**EXTRACTED INFORMATION**
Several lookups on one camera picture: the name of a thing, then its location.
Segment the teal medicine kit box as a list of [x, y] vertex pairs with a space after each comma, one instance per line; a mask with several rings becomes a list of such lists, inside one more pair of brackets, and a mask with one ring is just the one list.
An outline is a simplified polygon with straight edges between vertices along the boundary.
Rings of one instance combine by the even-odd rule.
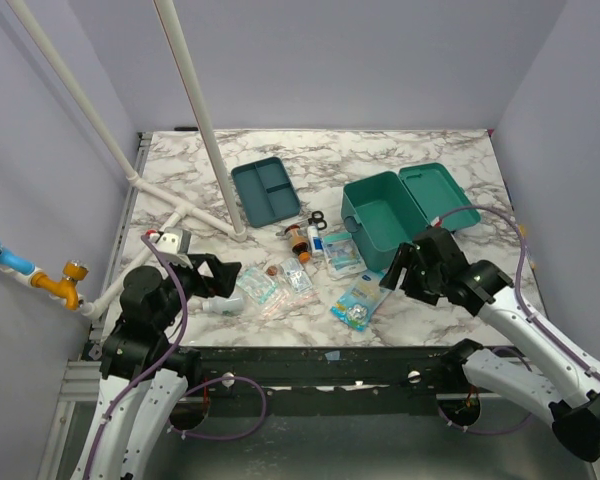
[[385, 171], [343, 187], [341, 218], [368, 269], [388, 268], [402, 243], [435, 218], [471, 204], [440, 163]]

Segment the teal divided tray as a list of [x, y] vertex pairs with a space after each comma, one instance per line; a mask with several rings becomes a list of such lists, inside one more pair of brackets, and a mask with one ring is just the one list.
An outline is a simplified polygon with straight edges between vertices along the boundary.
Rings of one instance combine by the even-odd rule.
[[231, 177], [251, 227], [265, 227], [300, 213], [300, 200], [279, 157], [237, 166]]

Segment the brown medicine bottle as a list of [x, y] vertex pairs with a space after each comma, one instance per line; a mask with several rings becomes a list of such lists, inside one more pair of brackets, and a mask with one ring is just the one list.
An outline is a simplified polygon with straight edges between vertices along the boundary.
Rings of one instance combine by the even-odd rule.
[[308, 239], [302, 233], [299, 225], [291, 225], [286, 229], [286, 235], [289, 240], [292, 253], [297, 257], [301, 264], [306, 264], [311, 260], [311, 247]]

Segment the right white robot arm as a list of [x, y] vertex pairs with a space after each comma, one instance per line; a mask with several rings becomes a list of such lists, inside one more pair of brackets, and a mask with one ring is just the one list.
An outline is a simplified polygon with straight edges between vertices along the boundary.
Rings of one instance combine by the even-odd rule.
[[542, 420], [560, 444], [586, 462], [600, 458], [600, 361], [533, 308], [514, 281], [488, 260], [469, 262], [453, 235], [431, 227], [401, 244], [380, 282], [434, 305], [444, 298], [506, 337], [534, 365], [529, 371], [472, 340], [443, 354], [449, 390], [496, 393]]

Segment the white plastic bottle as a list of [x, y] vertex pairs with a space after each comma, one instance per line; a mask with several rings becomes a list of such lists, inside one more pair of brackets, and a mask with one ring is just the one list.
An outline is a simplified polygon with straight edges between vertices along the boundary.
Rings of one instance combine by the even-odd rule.
[[202, 302], [202, 311], [224, 316], [233, 316], [242, 312], [245, 308], [245, 300], [240, 294], [229, 298], [215, 296]]

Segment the small blue wipe packets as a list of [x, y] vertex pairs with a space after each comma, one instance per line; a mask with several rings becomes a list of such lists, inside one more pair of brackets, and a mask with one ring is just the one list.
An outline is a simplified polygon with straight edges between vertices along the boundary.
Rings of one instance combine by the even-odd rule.
[[313, 288], [310, 277], [296, 258], [287, 258], [280, 263], [286, 281], [295, 293], [301, 294]]

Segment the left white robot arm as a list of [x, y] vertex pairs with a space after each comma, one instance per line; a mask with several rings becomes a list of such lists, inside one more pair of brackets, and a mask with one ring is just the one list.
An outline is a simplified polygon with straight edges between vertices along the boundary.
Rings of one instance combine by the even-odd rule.
[[126, 457], [146, 459], [178, 396], [203, 378], [199, 350], [170, 341], [166, 330], [188, 314], [191, 297], [228, 298], [241, 270], [213, 254], [178, 265], [143, 265], [125, 275], [121, 314], [102, 347], [96, 411], [72, 474], [75, 479], [126, 479]]

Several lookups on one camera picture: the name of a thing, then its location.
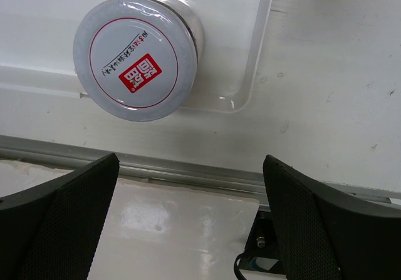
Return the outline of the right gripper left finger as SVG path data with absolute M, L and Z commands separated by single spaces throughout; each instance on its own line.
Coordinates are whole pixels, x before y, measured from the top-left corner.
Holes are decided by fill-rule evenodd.
M 1 197 L 1 279 L 86 279 L 119 167 L 110 153 Z

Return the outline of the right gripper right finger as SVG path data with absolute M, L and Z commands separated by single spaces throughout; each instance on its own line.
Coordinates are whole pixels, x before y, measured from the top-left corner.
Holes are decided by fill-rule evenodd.
M 272 155 L 263 177 L 288 279 L 400 279 L 400 206 L 346 194 Z

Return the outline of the short white-lid jar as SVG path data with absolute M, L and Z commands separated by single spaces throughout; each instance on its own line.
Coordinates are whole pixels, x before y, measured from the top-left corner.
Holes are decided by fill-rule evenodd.
M 150 122 L 185 102 L 203 47 L 201 22 L 184 0 L 107 0 L 81 20 L 73 62 L 98 106 Z

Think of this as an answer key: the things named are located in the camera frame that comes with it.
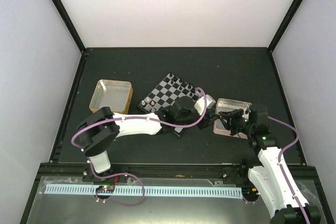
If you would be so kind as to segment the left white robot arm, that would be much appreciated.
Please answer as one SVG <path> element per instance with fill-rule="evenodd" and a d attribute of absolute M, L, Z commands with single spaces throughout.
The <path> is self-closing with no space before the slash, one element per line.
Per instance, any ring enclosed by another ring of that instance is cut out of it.
<path fill-rule="evenodd" d="M 181 97 L 173 105 L 144 115 L 114 113 L 104 107 L 82 122 L 71 139 L 92 164 L 94 175 L 102 182 L 113 174 L 107 148 L 117 138 L 128 135 L 157 135 L 209 124 L 209 112 L 215 100 L 206 95 L 194 101 Z"/>

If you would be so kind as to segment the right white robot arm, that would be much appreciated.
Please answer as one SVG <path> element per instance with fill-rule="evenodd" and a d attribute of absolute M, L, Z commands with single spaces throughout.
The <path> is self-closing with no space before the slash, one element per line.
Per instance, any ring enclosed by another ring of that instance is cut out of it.
<path fill-rule="evenodd" d="M 220 121 L 231 135 L 245 134 L 257 159 L 243 162 L 239 179 L 252 183 L 267 207 L 270 223 L 320 223 L 321 213 L 297 187 L 285 162 L 284 151 L 269 131 L 268 109 L 252 104 L 248 118 L 243 109 L 220 112 Z"/>

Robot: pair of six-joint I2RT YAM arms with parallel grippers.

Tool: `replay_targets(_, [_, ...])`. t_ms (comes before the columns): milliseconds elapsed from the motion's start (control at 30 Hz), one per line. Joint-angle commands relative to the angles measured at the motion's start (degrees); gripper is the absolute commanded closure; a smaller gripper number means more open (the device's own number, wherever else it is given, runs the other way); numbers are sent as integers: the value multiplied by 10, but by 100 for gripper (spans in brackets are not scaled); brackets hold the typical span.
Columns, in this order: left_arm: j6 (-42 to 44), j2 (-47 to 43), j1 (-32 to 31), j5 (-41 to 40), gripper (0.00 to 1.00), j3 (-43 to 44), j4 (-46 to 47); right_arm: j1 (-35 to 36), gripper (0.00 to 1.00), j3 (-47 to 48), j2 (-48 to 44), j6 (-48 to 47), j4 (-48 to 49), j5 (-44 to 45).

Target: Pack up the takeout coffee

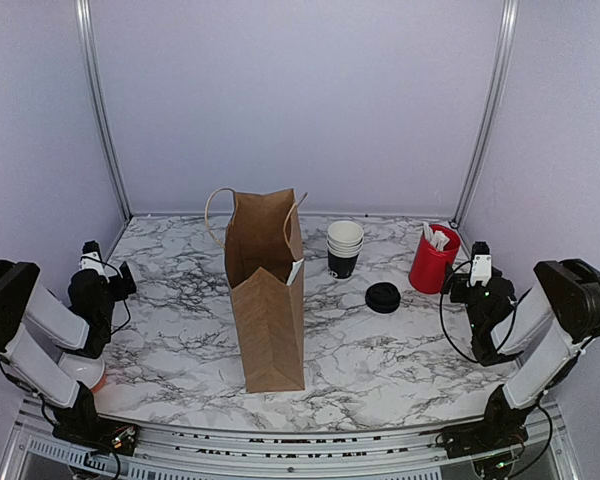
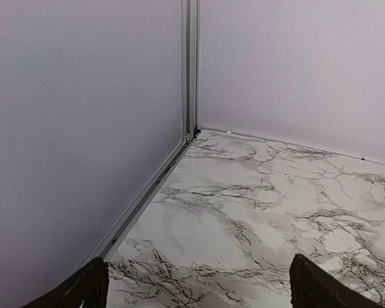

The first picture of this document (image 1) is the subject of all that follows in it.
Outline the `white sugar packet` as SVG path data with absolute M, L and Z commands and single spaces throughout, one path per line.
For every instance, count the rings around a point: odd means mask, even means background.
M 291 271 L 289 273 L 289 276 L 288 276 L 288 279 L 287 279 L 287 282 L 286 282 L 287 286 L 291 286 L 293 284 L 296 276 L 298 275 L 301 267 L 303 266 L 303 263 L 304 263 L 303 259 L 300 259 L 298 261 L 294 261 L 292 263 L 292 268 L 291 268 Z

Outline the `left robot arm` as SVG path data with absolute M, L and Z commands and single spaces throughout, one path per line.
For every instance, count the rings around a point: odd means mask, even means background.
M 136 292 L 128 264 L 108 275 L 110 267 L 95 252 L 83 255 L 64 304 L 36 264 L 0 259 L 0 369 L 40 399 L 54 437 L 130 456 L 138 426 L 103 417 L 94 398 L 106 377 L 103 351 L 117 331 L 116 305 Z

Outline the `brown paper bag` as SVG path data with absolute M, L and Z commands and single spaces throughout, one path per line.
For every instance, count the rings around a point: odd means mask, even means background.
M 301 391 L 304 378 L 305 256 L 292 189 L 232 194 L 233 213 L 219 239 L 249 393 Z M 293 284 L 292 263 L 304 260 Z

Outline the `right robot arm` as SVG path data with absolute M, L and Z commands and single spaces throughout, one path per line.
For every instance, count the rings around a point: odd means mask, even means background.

**WORK ITEM**
Each line of the material that contains "brown" is to be counted, and only the total stated.

**ANSWER BELOW**
2